Che cos'è la Cannabis Light?

La cannabis light viene ricavata da infiorescenze femminili di Canapa Light Sativa specificatamente selezionate in quanto ricche di CBD, cannabidiolo (composto non psicoattivo che si utilizza anche nella marijuana medica).

 

Si tratta di un prodotto non stupefacente dato appunto che il tenore di THC  è minore dello 0,2%. Il THC può oscillare dallo 0,2% allo 0,6%. La concentrazione rispetta dunque i livelli stabiliti dalla legge italiana ed è proprio per questo che la cannabis light può essere tranquillamente commercializzata e di conseguenza acquistata.

 

 


Cos'è il CBD?

Le prime coltivazioni di canapa risalgono a 6000 anni fa in Cina. La canapa è una pianta che contiene più di 400 composti naturali, tra cui troviamo i due principali gruppi di molecole con proprietà attive: i terpeni ed i cannabinoidi. Il CBD appartiene a quest'ultimi composti. I cannabinoidi sono molecole capaci di interagire con le funzioni del nostro sistema nervoso.

Tra i più conosciuti troviamo THC, CBD e CBG.

Il cannabidiolo, o CBD, è uno dei cannabinoidi più abbondanti nella canapa. È stato ampiamente dimostrato che questa molecola ha diverse proprietà terapeutiche, tra cui la capacita di rilassare il corpo. 


Quali sono le proprietà mediche del CBD?

I ricercatori stanno scoprendo che il cannabidiolo è anche molto efficace nelle terapie per trattare diversi problemi di salute fisica e mentale. Tra le proprietà benefiche più comuni è dimostrato che il CBD svolge l'azione di:

  • Antiemetico: riduce nausea e vomito
  • Anticonvulsionante: seda le convulsioni
  • Neurolettico: utilizzato per trattare psicosi
  • Antinfiammatorio: riduce l'infiammazione 
  • Antiossidante: riduce la neurodegenerazione
  • Ansiolitico: riduce l'ansia
  • Antidepressivo: riduce la depressione
  • Energizzante: rigenera le energie e ripristina le forze

Quali sono i loro effetti collaterali?

Grazie ai numerosi studi condotti sul dosaggio e modalità di applicazione del CBD, non sono stati riscontrati effetti collaterali dannosi legati al consumo.
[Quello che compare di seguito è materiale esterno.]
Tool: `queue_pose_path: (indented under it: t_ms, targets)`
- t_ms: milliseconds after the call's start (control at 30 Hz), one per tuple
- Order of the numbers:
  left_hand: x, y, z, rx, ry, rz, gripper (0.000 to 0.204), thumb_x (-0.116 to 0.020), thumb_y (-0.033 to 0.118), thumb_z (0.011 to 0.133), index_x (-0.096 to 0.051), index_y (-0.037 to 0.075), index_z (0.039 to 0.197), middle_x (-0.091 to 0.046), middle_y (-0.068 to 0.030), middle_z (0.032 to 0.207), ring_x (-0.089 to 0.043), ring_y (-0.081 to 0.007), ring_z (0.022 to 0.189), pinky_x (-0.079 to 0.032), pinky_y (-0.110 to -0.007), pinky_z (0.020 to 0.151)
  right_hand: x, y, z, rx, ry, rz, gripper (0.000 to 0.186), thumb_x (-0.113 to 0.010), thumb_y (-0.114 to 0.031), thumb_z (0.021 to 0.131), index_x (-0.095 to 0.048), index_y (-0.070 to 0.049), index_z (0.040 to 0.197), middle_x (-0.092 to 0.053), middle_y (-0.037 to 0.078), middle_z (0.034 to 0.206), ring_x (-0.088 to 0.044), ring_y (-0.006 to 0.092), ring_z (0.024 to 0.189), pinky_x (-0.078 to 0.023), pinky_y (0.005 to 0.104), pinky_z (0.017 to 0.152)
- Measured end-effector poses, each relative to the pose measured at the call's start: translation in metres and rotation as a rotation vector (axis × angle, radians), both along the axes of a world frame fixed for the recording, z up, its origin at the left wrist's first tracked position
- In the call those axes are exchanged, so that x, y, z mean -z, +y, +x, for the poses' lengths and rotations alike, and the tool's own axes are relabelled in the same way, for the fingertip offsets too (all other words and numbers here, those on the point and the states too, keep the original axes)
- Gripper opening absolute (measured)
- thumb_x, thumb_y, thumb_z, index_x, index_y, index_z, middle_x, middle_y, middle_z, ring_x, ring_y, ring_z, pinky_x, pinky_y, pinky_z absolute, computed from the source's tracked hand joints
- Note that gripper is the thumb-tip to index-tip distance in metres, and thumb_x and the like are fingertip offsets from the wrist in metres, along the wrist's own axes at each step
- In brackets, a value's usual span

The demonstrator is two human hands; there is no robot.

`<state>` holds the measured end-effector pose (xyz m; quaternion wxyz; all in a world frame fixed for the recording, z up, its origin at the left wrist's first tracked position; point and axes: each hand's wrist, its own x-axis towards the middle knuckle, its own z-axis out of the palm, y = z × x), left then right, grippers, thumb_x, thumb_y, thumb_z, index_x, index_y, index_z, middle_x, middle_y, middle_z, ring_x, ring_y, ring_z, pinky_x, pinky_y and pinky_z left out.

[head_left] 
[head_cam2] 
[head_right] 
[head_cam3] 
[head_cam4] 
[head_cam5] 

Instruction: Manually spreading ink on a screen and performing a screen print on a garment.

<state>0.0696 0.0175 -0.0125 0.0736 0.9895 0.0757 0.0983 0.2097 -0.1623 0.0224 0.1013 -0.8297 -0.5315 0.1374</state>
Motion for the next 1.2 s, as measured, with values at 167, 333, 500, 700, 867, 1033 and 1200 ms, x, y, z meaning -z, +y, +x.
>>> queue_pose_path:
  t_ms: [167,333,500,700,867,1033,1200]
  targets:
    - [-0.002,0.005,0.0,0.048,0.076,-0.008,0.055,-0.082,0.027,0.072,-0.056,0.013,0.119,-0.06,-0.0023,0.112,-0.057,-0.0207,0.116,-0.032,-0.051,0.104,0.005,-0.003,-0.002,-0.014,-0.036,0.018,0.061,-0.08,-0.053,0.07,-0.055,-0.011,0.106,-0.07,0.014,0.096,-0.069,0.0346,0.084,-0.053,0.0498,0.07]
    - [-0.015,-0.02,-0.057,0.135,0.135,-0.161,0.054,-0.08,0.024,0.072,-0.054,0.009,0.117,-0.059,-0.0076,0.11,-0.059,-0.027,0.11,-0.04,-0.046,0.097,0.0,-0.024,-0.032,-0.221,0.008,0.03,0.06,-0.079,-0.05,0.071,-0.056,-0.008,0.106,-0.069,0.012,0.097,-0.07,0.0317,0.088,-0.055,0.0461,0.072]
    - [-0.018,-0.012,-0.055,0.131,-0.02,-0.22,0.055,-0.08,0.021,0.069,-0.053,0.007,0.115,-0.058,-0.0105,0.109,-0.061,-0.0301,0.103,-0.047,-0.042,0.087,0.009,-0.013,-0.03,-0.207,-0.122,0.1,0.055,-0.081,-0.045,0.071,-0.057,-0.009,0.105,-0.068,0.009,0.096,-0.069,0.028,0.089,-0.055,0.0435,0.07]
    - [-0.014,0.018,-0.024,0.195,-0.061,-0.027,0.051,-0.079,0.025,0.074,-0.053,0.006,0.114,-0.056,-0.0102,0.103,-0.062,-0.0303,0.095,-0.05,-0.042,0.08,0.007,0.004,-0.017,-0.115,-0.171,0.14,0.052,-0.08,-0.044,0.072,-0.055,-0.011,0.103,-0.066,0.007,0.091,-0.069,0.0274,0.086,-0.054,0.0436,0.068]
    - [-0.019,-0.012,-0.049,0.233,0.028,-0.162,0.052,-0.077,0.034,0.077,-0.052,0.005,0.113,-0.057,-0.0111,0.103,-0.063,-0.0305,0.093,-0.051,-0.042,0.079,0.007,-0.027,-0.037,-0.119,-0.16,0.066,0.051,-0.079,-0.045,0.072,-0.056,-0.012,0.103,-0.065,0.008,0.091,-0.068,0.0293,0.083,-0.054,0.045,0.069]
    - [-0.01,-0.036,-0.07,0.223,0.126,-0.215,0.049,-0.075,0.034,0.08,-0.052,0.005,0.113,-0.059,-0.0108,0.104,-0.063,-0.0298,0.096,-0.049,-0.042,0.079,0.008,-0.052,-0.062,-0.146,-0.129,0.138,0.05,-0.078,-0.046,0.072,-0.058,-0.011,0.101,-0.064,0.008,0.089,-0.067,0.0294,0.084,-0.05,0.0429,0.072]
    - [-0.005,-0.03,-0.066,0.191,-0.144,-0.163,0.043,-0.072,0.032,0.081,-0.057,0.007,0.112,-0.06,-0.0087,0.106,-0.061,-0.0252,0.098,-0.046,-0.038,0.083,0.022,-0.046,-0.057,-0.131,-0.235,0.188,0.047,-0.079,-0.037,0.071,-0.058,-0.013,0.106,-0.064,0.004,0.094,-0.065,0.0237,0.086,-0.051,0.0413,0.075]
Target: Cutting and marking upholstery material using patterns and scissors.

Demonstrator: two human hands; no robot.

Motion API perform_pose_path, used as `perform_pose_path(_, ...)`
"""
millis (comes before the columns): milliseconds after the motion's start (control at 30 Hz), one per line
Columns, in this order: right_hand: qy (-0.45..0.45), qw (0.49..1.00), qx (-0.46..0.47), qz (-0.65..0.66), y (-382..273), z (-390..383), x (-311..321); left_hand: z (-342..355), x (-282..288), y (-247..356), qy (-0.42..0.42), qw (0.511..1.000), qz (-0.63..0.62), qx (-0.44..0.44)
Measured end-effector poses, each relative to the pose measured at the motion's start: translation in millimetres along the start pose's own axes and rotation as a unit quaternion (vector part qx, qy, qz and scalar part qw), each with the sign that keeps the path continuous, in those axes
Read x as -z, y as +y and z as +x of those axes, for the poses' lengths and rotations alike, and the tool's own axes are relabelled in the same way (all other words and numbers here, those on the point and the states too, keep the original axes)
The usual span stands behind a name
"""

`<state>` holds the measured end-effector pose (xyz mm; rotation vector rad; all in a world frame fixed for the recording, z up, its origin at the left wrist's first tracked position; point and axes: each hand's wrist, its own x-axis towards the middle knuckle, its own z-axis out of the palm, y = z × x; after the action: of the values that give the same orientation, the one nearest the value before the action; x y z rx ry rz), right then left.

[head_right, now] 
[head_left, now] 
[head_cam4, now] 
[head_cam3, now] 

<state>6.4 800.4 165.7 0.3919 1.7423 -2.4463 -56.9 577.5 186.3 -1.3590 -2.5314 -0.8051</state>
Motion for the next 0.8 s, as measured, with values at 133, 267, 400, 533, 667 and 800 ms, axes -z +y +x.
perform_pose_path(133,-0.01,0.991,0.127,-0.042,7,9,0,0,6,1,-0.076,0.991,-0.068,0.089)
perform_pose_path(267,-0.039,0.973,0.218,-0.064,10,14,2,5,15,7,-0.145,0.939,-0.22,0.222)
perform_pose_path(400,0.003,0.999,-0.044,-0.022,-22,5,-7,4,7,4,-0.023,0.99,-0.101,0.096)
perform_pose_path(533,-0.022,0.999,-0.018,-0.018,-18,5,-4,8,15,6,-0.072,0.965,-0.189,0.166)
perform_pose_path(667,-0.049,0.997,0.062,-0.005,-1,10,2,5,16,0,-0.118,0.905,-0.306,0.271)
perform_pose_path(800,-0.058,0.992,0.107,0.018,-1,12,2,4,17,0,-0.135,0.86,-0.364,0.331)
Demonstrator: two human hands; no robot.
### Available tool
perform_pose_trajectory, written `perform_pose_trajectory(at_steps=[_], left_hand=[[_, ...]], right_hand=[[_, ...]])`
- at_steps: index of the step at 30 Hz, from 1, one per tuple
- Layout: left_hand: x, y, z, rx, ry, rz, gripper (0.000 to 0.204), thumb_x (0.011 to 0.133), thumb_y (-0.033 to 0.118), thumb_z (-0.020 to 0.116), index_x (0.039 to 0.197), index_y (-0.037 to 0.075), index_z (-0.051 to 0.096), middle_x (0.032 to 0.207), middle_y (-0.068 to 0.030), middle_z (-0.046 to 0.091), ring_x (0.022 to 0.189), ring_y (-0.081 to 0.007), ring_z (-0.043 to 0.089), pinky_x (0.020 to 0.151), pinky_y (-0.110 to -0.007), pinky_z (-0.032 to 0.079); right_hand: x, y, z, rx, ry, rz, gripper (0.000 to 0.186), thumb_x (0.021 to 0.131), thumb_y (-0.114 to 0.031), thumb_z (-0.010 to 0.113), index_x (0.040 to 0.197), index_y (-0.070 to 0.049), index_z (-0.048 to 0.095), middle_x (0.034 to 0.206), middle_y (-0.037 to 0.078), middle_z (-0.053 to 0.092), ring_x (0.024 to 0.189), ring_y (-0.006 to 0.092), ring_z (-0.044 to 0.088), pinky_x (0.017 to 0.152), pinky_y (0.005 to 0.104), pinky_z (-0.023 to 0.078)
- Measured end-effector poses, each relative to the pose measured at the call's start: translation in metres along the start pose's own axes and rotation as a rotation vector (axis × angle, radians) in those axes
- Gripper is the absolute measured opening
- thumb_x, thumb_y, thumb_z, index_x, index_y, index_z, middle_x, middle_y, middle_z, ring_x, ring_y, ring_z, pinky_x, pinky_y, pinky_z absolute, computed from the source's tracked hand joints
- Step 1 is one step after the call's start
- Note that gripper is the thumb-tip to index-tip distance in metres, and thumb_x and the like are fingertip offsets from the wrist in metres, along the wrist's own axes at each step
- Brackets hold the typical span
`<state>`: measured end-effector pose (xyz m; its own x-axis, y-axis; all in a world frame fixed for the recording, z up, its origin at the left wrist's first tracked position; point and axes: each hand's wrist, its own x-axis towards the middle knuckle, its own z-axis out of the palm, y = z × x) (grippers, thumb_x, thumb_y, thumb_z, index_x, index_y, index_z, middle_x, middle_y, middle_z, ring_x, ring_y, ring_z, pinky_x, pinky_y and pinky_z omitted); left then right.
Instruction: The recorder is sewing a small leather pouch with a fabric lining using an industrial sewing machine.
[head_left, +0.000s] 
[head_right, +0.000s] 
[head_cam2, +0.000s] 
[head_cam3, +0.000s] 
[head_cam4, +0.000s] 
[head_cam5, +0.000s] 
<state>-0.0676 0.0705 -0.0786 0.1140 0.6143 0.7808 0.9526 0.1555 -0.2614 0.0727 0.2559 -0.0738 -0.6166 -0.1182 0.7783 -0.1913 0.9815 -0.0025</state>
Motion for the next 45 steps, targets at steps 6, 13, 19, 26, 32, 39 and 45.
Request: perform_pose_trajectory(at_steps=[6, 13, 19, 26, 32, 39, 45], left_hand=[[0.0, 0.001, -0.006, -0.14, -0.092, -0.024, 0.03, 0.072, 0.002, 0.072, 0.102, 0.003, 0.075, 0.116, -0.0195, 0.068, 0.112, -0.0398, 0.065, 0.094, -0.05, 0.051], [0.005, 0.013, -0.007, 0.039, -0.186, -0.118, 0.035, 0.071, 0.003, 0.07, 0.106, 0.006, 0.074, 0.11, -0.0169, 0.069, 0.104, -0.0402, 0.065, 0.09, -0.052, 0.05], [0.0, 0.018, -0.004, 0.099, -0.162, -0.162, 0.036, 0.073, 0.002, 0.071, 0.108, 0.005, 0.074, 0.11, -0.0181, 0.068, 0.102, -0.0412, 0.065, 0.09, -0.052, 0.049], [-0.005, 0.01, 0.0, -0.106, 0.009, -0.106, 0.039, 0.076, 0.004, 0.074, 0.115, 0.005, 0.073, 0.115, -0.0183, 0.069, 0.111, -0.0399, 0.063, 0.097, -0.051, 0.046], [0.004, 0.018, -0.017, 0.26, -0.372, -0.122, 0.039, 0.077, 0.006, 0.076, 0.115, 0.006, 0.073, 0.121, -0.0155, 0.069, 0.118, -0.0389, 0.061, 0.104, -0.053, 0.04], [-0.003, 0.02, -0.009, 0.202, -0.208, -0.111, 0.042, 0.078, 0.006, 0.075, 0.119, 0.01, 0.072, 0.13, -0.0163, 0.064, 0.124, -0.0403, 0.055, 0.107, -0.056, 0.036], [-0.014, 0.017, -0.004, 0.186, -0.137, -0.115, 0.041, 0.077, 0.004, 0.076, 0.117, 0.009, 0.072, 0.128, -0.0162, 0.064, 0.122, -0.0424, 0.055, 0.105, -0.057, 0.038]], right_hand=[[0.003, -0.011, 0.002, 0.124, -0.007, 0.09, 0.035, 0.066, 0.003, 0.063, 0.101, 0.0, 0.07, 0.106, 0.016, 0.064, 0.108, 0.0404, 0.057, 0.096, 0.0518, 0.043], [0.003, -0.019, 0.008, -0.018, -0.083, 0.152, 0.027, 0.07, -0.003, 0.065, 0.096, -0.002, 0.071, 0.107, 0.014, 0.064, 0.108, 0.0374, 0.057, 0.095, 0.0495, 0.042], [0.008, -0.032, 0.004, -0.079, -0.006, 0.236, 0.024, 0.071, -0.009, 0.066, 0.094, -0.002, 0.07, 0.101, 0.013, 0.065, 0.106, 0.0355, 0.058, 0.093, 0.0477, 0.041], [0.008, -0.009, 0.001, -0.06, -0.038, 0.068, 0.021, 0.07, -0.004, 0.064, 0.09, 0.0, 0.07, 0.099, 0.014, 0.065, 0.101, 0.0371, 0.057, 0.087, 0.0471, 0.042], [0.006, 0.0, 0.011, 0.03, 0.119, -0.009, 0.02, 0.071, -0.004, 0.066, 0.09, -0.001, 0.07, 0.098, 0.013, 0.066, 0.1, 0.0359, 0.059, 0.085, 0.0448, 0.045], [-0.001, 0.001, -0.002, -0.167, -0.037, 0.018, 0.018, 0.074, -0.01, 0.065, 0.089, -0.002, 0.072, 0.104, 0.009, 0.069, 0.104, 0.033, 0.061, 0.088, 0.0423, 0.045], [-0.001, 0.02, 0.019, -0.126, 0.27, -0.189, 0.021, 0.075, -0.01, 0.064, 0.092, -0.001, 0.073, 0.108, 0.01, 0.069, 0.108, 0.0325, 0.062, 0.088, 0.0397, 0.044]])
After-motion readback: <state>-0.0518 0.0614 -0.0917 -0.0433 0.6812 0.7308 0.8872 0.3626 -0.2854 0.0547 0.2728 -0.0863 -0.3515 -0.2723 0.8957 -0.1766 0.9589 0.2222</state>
Un effetto "collaterale" potrebbe essere legato ad un eccessivo senso di secchezza, ciò è dovuto ai recettori cannabinoidi presenti nelle ghiandole submandibolari che sono responsabili di produzione di saliva. L'attivazione di questi recettori altera la produzione salivare portando alla secchezza della bocca.

Inoltre, un uso troppo eccessivo di cannabidiolo, porta ad un eccessivo stato di relax e quindi di presunta sonnolenza.

Si consiglia di usarlo con moderazione.